Obscuring Names for Demonstration

At times you will want to demonstrate the OpenMRS web application to people outside of your organization. Displaying real patient names would not be very appropriate.

OpenMRS has a built in way to simply obscure all patient's names in the system using your runtime properties:

obscure_patients=false
obscure_patients.given_name=John
obscure_patients.middle_name=P.
obscure_patients.family_name=Smith

Complete Database Anonymizer

When you need to have (nearly) complete HIPAA compliant anonymity of patients and data you need to do a lot of scrubbing to the underlying database.

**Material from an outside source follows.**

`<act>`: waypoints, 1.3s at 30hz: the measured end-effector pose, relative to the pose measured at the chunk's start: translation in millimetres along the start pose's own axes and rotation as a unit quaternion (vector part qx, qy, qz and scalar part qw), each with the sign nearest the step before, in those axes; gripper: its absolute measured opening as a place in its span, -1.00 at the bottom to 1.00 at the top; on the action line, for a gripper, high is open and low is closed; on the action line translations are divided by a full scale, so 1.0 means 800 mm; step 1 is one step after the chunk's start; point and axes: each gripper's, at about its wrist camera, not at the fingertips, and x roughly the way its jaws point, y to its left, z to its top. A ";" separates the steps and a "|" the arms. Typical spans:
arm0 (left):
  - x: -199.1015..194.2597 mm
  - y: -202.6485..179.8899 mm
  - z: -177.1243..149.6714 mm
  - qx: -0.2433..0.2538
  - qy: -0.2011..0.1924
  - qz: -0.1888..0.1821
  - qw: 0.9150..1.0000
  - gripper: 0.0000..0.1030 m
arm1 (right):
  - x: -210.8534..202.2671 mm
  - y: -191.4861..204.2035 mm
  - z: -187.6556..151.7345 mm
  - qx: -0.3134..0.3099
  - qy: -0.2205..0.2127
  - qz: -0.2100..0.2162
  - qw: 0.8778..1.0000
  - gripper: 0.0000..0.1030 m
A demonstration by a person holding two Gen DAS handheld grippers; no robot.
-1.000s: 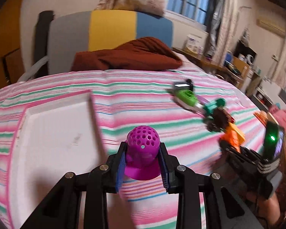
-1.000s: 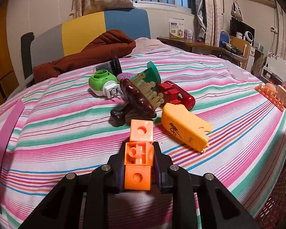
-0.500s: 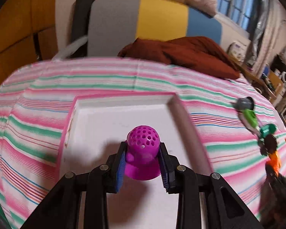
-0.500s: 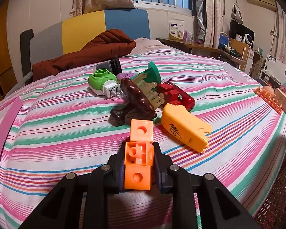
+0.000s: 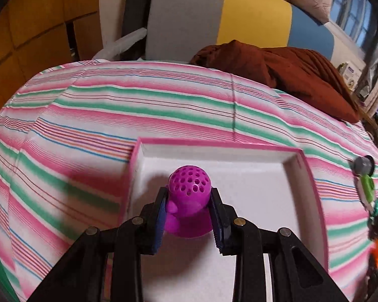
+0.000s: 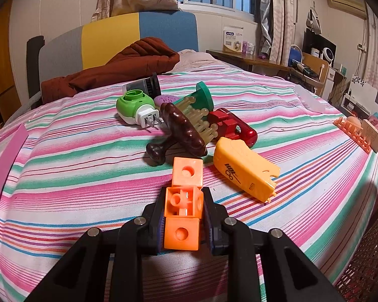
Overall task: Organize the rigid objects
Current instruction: 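Carry the purple suction toy into the tray and release it with the left tool, then carry the orange blocks into the tray and open the right tool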
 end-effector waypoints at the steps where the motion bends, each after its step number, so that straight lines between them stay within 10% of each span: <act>1: 0.003 0.002 0.002 -0.002 0.002 0.004 1.000 -0.38 | 0.000 0.000 0.000 0.000 0.000 0.000 1.000 -0.56; 13: -0.042 0.023 -0.028 -0.049 -0.055 -0.028 0.997 0.56 | 0.001 0.004 0.000 -0.004 -0.003 -0.006 1.000 -0.56; 27: -0.107 0.012 -0.119 -0.084 -0.039 -0.116 0.989 0.77 | 0.001 0.005 -0.001 -0.006 -0.003 -0.011 1.000 -0.56; 39: -0.120 -0.013 -0.167 -0.016 -0.041 -0.096 0.994 0.79 | -0.003 0.004 0.007 0.011 0.026 0.001 1.000 -0.55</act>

This archive:anonymizing sql script will scramble your patient names, patient addresses, locations, and any dates stored against patients. User names and passwords will be reset to username-"id" / test.

Do not run this on a live database. Only run this on a copy. Accurate data is impossible to recover from this.

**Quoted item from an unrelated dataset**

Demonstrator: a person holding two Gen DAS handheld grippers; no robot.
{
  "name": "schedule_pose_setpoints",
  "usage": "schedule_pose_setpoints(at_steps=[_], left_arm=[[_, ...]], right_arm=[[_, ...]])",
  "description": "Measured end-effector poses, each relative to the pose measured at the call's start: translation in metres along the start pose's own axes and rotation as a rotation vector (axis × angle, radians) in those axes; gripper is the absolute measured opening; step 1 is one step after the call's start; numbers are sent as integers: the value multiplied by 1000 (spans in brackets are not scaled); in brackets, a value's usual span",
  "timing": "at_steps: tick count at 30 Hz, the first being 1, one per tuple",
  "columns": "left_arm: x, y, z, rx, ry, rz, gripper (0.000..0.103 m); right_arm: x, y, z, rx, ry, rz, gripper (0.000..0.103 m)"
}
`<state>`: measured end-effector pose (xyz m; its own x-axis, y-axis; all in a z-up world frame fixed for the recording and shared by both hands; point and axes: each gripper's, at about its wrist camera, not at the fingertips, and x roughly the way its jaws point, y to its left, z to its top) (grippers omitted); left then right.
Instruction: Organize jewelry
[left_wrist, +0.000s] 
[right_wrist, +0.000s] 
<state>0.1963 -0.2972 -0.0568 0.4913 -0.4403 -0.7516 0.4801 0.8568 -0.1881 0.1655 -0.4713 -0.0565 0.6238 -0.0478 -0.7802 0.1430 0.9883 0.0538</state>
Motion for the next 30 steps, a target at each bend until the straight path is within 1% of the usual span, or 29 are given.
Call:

This anonymization may not be fully HIPAA compliant. It is very difficult to truly anonymize (de-identify) data such that someone could not re-identify a patient. People (and a growing number of tools) can come up with clever ways of figuring out identities from supposedly anonymous data. Any free text (comments on observations, observations with text values, or any user-entered text anywhere else in the database) could accidentally reveal a patient's identity. Whenever possible, avoid sharing patient data publicly (even if you think you have anonymized it). If you want/need to share data publicly, be extremely vigilant in ensuring that the data are truly anonymized.

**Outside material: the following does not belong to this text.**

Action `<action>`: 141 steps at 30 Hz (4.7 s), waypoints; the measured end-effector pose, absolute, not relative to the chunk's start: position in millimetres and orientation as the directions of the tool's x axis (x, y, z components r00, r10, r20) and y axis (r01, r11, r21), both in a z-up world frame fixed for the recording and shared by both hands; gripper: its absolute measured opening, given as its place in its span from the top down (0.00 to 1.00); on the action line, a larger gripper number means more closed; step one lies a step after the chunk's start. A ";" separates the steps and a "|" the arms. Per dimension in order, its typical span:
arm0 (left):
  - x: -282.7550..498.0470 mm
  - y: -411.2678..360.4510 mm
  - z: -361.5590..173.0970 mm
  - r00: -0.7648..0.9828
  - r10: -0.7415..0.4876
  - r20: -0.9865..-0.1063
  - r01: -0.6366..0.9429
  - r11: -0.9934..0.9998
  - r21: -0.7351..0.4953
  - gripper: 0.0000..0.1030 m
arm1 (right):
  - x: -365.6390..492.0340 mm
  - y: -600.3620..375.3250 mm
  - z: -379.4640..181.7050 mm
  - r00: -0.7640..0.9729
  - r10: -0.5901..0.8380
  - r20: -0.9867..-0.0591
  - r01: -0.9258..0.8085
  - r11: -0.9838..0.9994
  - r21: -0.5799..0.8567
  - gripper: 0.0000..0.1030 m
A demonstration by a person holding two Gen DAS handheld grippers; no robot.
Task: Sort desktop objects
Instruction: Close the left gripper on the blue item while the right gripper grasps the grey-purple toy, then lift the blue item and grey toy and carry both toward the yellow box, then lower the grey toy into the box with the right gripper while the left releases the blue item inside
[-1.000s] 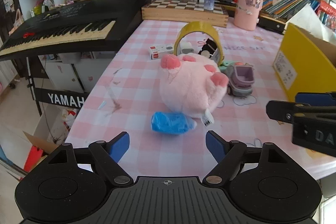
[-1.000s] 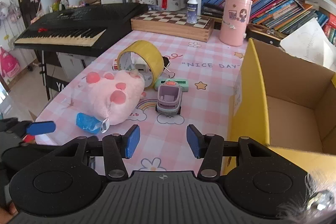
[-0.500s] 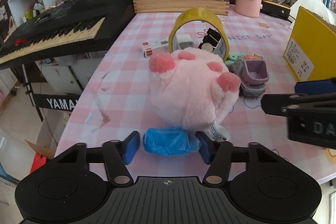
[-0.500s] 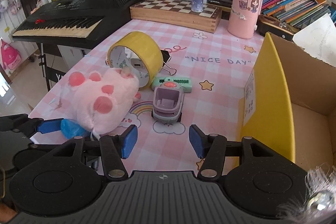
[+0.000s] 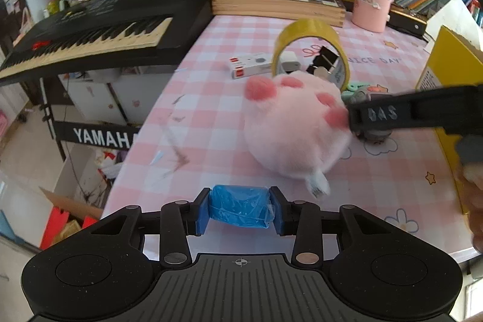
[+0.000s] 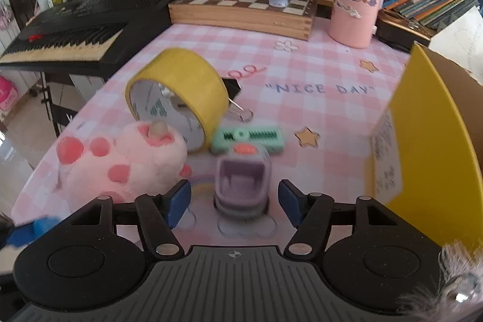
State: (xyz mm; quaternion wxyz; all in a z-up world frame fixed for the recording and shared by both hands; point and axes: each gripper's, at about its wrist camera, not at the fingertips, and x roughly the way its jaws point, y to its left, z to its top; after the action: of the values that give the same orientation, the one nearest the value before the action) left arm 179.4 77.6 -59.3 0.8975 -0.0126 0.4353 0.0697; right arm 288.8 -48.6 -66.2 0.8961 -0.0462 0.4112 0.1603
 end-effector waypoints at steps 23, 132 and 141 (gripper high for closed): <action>155.7 83.8 -38.4 0.694 0.070 -0.717 -0.111 0.994 -0.011 0.63 | 256.7 -72.7 -36.0 0.673 0.262 -0.692 -0.299 0.952 0.070 0.61; 57.9 -127.8 21.2 0.661 -0.498 -0.561 0.587 0.809 -0.027 0.64 | 34.2 -287.1 1.2 0.700 0.010 -0.714 0.165 0.971 0.175 0.61; 81.6 -159.5 32.9 0.696 -0.493 -0.522 0.576 0.817 -0.003 0.64 | 55.3 -323.7 26.6 0.775 -0.002 -0.633 0.136 0.977 0.163 0.61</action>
State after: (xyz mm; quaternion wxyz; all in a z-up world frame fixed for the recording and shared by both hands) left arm 81.6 -159.5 32.9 0.9173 0.0806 0.2591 -0.2914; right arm 55.3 -323.7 26.6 0.9366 0.1003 0.3338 -0.0368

Ideally, all protected health information should be anonymized, including:

  • Names
  • All geographic subdivisions smaller than 20,000 people – e.g., address, city, county, precinct, exact zip code, and equivalent geocodes.
  • All months and days of dates directly related to the individual. This includes birth date, admission dates, discharge dates, dates of death, encounter dates, and observation dates.
  • Telephone numbers
  • Fax numbers
  • E-mail addresses
  • National numbers (e.g., social security number, national ID)
  • Medical record numbers
  • Health plan beneficiary numbers
  • Account numbers
  • Certificate/license numbers
  • Vehicle identifiers
  • Device identifiers
  • URLs
  • IP addresses
  • Biometric identifiers
  • Full face photographic images
  • Any other unique, identifying number, characteristic, or code

In OpenMRS, this means that not only names and birth dates get scrubbed, but all dates (including dates on encounters & observations) should be stripped of month & day and any internal identifiers (e.g., patient_id, person_id, etc.) must be randomly changed. Identifiers and dates should not be adjusted relative to their original value (e.g., adding or substracting a specific number), since patterns (like differences between dates or identifiers) could be used to re-identify patients.